**Task goal**
Scan the entries and state how many lines contain "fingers". Write no other text.

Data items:
★ ★ ★ ★ ★ ★ ★
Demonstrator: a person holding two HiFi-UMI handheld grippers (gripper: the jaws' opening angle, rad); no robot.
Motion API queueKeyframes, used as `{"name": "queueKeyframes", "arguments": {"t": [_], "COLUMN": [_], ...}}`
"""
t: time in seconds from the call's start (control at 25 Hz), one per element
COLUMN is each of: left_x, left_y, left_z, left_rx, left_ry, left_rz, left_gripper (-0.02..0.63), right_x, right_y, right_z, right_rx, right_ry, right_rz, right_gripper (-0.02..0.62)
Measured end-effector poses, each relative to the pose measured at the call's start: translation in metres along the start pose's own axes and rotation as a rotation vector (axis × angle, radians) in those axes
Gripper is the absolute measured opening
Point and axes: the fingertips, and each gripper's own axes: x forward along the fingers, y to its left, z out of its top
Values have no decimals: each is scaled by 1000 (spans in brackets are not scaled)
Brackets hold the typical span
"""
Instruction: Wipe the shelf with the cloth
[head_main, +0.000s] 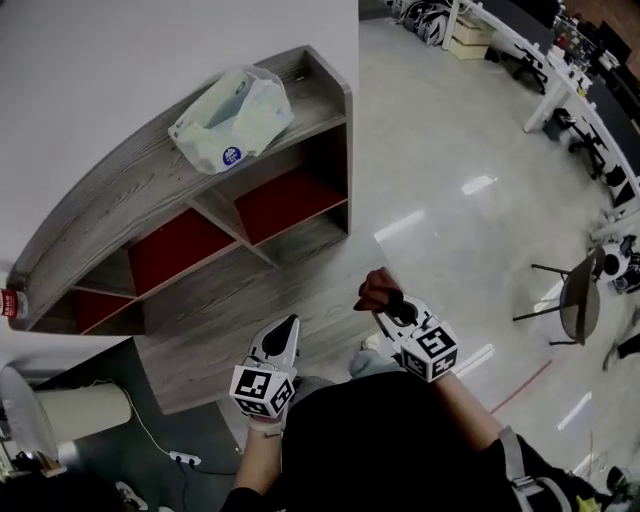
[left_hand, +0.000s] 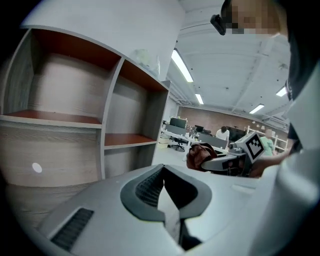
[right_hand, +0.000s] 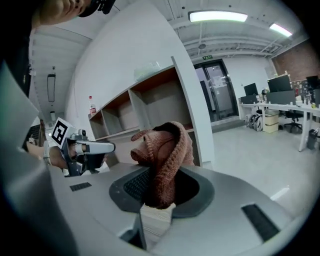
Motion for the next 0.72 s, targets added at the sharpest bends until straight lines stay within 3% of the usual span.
{"name": "queueKeyframes", "arguments": {"t": [0.36, 0.72], "left_x": [7, -11], "left_y": [5, 32], "left_z": [9, 5], "left_rx": [-44, -73], "left_ry": [-34, -44], "left_rz": [170, 253], "left_gripper": [8, 8], "right_x": [62, 136], "right_y": [-13, -7], "right_z": [0, -26], "right_rx": [-46, -37], "right_ry": [97, 212], "right_rz": [192, 241], "right_gripper": [78, 78]}}
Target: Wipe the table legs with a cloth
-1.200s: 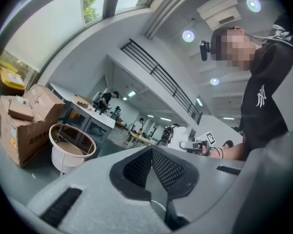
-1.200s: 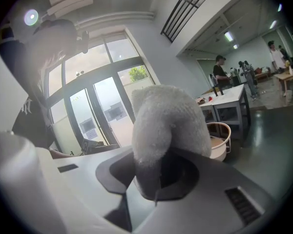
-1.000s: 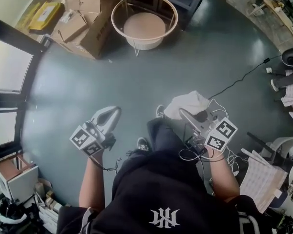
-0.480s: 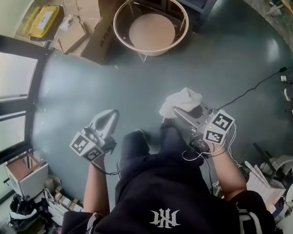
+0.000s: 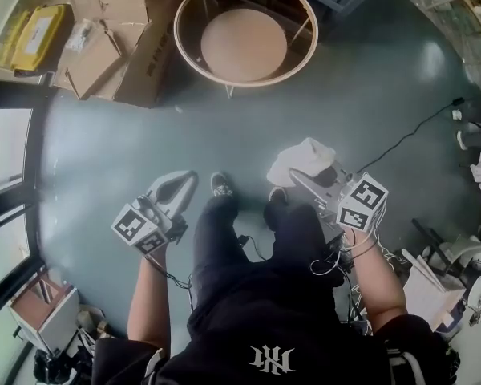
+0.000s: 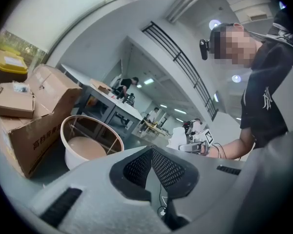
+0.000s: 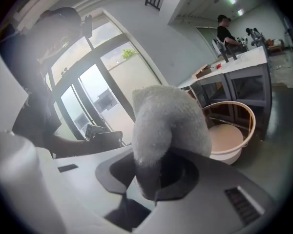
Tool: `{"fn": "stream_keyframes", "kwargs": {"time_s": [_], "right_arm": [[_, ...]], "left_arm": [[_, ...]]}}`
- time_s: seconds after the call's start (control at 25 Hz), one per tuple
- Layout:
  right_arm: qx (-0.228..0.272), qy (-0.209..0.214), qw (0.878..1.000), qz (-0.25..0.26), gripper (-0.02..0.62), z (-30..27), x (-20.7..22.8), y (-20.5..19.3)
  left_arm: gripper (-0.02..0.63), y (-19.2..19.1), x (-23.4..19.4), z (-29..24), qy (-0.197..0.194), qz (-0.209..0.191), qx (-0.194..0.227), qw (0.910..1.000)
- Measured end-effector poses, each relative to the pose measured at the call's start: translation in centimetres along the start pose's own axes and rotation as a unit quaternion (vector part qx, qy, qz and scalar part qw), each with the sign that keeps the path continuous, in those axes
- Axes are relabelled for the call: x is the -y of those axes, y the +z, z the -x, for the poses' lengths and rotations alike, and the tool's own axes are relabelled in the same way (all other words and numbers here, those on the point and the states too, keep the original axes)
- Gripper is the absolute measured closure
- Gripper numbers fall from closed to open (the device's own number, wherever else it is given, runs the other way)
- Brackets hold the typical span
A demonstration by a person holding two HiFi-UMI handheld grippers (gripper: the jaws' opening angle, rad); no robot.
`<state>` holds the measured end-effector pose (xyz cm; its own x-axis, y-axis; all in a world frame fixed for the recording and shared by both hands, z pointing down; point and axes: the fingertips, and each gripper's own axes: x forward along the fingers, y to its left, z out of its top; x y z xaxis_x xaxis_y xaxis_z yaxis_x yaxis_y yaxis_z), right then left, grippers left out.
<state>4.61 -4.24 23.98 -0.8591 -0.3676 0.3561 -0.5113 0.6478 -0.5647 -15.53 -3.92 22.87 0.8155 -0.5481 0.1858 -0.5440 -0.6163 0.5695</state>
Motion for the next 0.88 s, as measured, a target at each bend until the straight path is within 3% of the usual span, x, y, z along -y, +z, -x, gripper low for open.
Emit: {"fn": "stream_keyframes", "kwargs": {"time_s": [0.2, 0.36, 0.6, 0.76, 0.88], "right_arm": [[0.014, 0.0, 1.0, -0.007, 0.51, -4.7, 3.5, 0.0], [0.033, 0.002, 0.999, -0.003, 0.511, -9.1, 9.4, -3.2], [0.104, 0.012, 0.994, 0.027, 0.511, -15.3, 17.5, -9.8], [0.101, 0.047, 0.993, 0.048, 0.511, -21.1, 20.7, -13.4], [0.099, 0.06, 0.991, 0.071, 0.511, -24.8, 23.6, -16.0]], "left_arm": [[0.6, -0.9, -5.2, -3.8, -0.036, -0.023, -0.007, 0.999], [0.6, -4.6, -9.6, -8.2, -0.064, -0.05, -0.001, 0.9967], [0.6, -12.6, -18.9, -13.4, -0.031, -0.069, -0.018, 0.9969], [0.6, -15.5, -24.6, -16.4, -0.024, -0.084, 0.011, 0.9961], [0.6, -18.6, -28.2, -18.1, -0.024, -0.089, 0.009, 0.9957]]}}
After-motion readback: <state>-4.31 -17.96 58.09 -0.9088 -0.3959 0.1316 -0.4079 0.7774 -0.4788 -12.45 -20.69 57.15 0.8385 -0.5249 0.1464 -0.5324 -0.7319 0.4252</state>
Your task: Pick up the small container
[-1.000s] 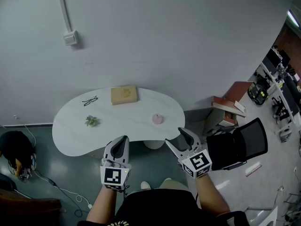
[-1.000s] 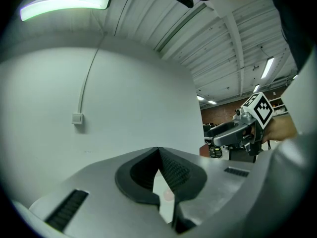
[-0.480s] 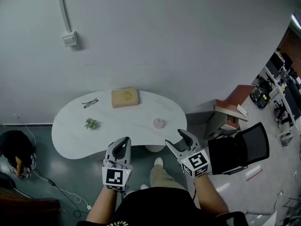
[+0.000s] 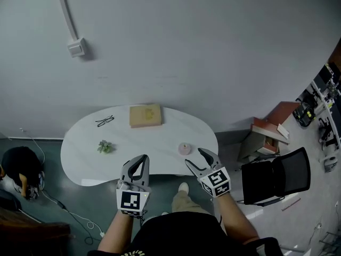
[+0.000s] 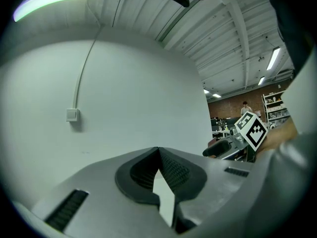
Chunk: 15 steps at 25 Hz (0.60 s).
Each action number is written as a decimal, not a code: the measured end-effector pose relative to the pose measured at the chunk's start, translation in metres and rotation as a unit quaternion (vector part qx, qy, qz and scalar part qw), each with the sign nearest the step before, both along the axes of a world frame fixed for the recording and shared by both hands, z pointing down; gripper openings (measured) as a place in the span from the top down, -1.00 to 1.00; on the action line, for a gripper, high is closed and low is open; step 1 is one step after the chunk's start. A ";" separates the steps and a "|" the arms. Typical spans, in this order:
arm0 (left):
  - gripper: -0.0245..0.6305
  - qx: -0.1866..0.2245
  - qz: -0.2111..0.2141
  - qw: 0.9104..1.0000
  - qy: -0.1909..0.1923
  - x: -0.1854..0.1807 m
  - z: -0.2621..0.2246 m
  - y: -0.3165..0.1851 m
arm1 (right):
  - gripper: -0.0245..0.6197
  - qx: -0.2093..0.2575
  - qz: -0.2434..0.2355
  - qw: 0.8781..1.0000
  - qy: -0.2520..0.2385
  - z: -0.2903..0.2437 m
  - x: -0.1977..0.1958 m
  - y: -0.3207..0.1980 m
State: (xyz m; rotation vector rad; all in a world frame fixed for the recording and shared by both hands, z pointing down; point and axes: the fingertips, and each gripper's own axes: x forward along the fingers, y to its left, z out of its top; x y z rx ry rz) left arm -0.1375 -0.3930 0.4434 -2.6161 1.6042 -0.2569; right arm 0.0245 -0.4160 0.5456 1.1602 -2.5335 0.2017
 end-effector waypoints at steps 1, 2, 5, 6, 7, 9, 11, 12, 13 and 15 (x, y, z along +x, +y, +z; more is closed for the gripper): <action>0.91 -0.001 0.000 1.000 0.000 0.002 0.001 -0.008 | 0.09 -0.006 -0.003 1.000 0.003 0.007 0.000 -0.008; 0.91 -0.003 0.000 1.000 -0.002 0.004 0.003 -0.015 | 0.09 -0.013 -0.006 1.000 0.005 0.014 0.000 -0.016; 0.91 -0.015 -0.003 1.000 -0.010 0.006 0.011 -0.036 | 0.09 -0.032 -0.017 0.999 0.013 0.038 0.000 -0.037; 0.91 -0.018 -0.004 1.000 -0.011 0.006 0.014 -0.043 | 0.09 -0.039 -0.021 0.999 0.018 0.048 0.000 -0.044; 0.91 -0.021 -0.006 1.000 -0.011 0.006 0.017 -0.050 | 0.09 -0.047 -0.025 0.998 0.024 0.058 0.000 -0.051; 0.91 -0.028 -0.009 0.999 -0.012 0.006 0.023 -0.063 | 0.09 -0.061 -0.033 0.997 0.033 0.078 0.000 -0.063; 0.91 -0.036 -0.012 0.999 -0.014 0.006 0.029 -0.074 | 0.09 -0.074 -0.038 0.996 0.040 0.098 0.000 -0.075; 0.91 -0.040 -0.014 0.999 -0.014 0.007 0.032 -0.079 | 0.09 -0.080 -0.038 0.995 0.045 0.108 0.001 -0.080; 0.91 -0.044 -0.016 0.999 -0.014 0.007 0.035 -0.084 | 0.09 -0.085 -0.038 0.994 0.049 0.118 0.002 -0.085; 0.91 -0.052 -0.018 0.998 -0.015 0.008 0.041 -0.092 | 0.09 -0.097 -0.038 0.993 0.056 0.137 0.006 -0.094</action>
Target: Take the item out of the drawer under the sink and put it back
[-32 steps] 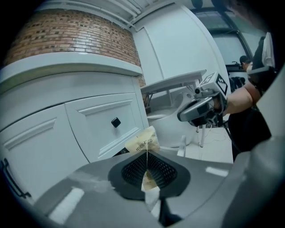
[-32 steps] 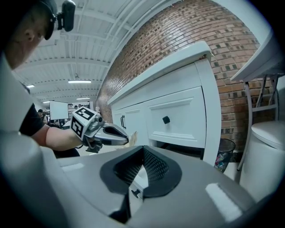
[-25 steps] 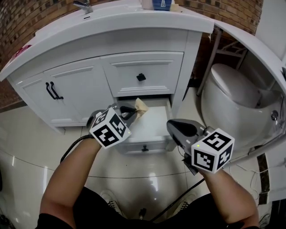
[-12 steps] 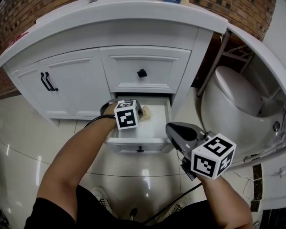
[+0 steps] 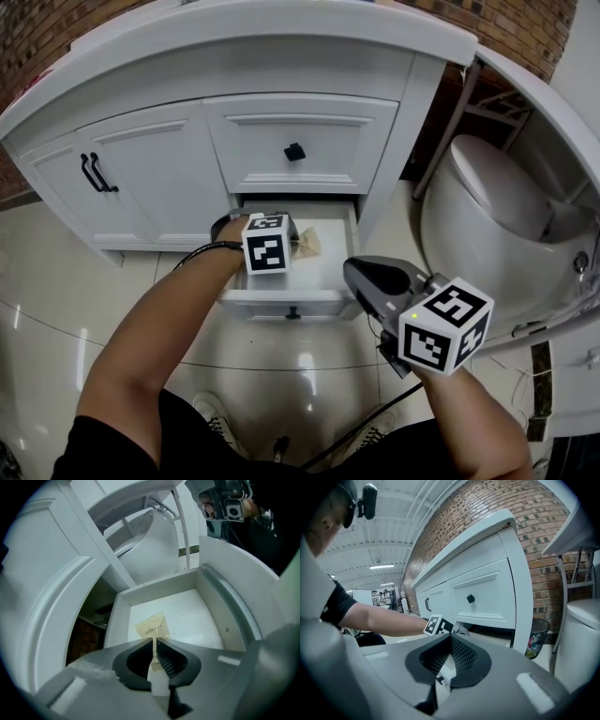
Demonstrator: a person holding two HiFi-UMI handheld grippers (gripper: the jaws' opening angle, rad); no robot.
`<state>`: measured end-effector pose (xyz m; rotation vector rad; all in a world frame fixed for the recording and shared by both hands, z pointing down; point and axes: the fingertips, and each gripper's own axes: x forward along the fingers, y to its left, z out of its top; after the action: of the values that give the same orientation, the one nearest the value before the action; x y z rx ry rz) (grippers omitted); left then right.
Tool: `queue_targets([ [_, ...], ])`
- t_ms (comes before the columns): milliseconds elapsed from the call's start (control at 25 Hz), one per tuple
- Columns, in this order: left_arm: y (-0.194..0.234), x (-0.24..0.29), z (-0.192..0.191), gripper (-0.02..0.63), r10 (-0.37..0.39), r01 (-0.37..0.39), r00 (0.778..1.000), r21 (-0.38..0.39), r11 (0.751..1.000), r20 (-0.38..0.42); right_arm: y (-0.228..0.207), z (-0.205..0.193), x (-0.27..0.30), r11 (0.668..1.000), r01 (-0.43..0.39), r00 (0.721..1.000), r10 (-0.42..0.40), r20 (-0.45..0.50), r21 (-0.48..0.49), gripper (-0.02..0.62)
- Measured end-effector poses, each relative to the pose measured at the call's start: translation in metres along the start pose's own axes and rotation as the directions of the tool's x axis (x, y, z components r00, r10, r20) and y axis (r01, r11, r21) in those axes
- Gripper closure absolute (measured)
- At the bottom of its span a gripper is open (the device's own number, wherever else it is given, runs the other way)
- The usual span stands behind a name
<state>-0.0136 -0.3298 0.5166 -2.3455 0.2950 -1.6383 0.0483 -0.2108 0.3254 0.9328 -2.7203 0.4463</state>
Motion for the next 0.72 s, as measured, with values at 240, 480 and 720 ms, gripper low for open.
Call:
queue_targets([
  [240, 0.005, -0.011, -0.006, 0.575, 0.044, -0.044, 0.999, -0.002, 0.999, -0.013, 0.002, 0.001, -0.002, 1.0, 0.005, 1.0, -0.005, 0.005, -0.008, 0.588],
  [480, 0.019, -0.044, 0.001, 0.598, 0.142, -0.136, 0.988, -0.087, 0.987, 0.068, 0.0, 0.002, -0.005, 1.0, 0.02, 1.0, -0.02, 0.011, -0.022, 0.588],
  [720, 0.015, -0.103, 0.021, 0.6, 0.276, -0.226, 0.934, -0.223, 0.948, 0.225, 0.005, 0.0, -0.005, 0.999, 0.03, 1.0, -0.03, 0.004, -0.037, 0.588],
])
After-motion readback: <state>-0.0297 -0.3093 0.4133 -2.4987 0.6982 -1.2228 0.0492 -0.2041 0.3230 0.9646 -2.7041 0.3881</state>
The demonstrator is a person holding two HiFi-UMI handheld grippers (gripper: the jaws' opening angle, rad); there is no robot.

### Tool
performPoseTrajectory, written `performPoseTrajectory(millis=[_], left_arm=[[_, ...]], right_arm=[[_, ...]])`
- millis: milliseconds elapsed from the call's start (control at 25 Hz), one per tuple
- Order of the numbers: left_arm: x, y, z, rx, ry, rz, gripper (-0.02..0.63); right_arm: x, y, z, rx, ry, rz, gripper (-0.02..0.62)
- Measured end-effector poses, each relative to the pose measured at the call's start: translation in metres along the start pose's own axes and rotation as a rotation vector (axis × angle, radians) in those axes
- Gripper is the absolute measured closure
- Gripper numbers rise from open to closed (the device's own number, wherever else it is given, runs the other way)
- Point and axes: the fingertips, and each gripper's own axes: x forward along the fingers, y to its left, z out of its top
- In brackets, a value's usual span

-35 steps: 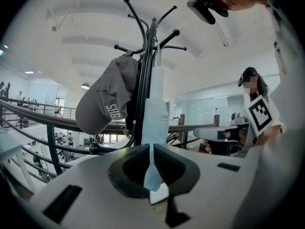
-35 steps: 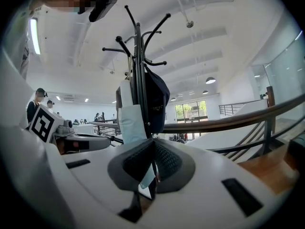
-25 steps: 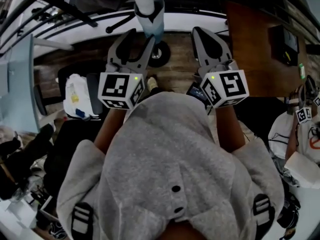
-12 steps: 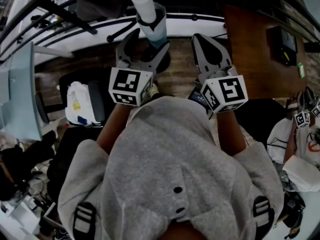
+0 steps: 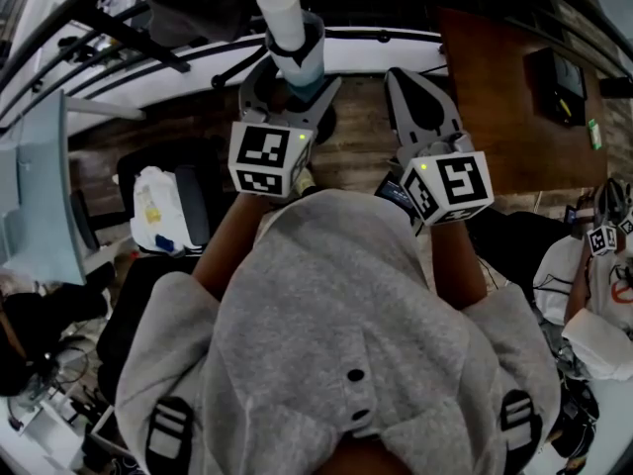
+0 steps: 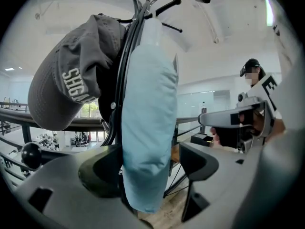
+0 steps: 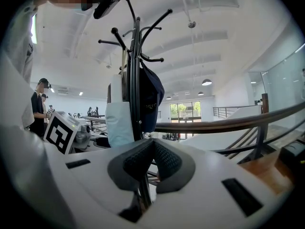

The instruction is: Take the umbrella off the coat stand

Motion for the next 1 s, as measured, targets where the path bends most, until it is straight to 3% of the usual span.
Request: performPoseTrajectory(millis=[680, 800, 1000], left_arm=[[0.018, -0.009, 0.014, 0.028, -0.012, -0.030, 0.244], [0.016, -0.005, 0.015, 0.027, -0.027, -0.014, 0.298], [0.009, -0.008, 0.012, 0.027, -0.022, -0.023, 0.311]], right_arm=[[0.008, 0.000, 0.003, 0.010, -0.010, 0.008, 0.586], [0.008, 0.001, 0.002, 0.007, -0.016, 0.008, 0.586], [0.005, 0.004, -0.002, 0.012, -0.010, 0.007, 0.586]])
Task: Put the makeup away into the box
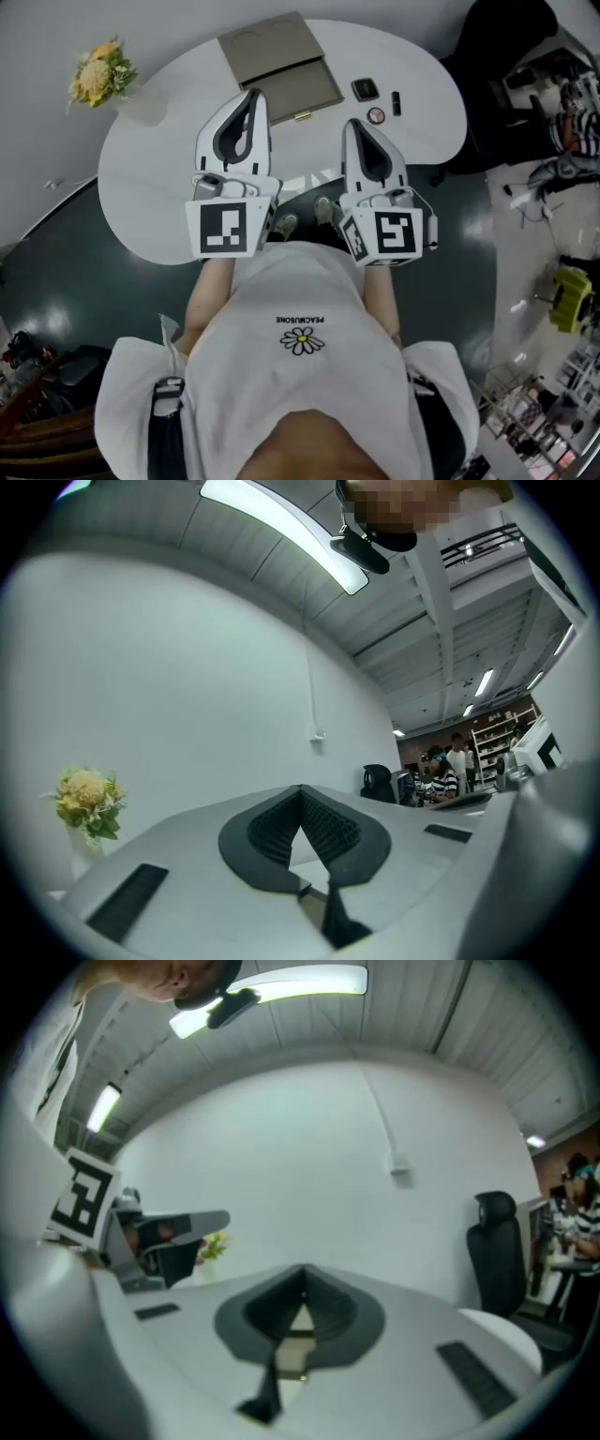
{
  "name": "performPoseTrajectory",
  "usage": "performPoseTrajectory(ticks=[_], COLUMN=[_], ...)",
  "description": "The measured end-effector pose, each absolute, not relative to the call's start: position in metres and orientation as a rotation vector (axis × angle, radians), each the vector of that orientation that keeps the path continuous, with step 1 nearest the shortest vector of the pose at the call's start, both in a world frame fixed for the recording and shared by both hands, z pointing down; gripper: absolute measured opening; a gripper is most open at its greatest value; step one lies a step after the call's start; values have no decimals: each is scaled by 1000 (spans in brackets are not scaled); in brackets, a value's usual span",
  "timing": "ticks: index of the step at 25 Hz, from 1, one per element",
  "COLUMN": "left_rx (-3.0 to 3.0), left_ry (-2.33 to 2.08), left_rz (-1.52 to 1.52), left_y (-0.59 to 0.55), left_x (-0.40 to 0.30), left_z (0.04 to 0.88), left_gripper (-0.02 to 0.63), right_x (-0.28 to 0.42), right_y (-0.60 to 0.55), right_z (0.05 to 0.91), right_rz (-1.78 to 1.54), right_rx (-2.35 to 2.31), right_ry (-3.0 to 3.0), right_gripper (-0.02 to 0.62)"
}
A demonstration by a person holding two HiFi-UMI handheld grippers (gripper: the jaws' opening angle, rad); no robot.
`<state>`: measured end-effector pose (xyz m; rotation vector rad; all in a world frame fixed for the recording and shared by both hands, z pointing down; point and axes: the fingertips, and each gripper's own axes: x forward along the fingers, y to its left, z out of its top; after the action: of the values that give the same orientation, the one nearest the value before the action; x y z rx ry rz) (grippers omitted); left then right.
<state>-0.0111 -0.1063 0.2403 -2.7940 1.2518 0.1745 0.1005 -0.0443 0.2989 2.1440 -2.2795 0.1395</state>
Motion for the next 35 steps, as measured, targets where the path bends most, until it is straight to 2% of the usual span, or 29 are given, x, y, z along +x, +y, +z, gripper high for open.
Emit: performPoseTrajectory(ticks=[15,35], left_rx=[-2601,-2638], left_ry=[1610,1599], left_rz=[223,229], left_y=[-121,-133], left_x=[-57,-13], left_z=[243,254], left_gripper=[18,20], right_x=[66,112], right_y=[-83,-87], right_z=[295,307], right_rz=[93,110], right_rx=[1847,1884], right_ry=[-2498,-2459], right_gripper=[29,31])
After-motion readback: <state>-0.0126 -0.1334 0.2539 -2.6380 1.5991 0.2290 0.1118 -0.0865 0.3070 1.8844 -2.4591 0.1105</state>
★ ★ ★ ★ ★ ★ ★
**Your response**
6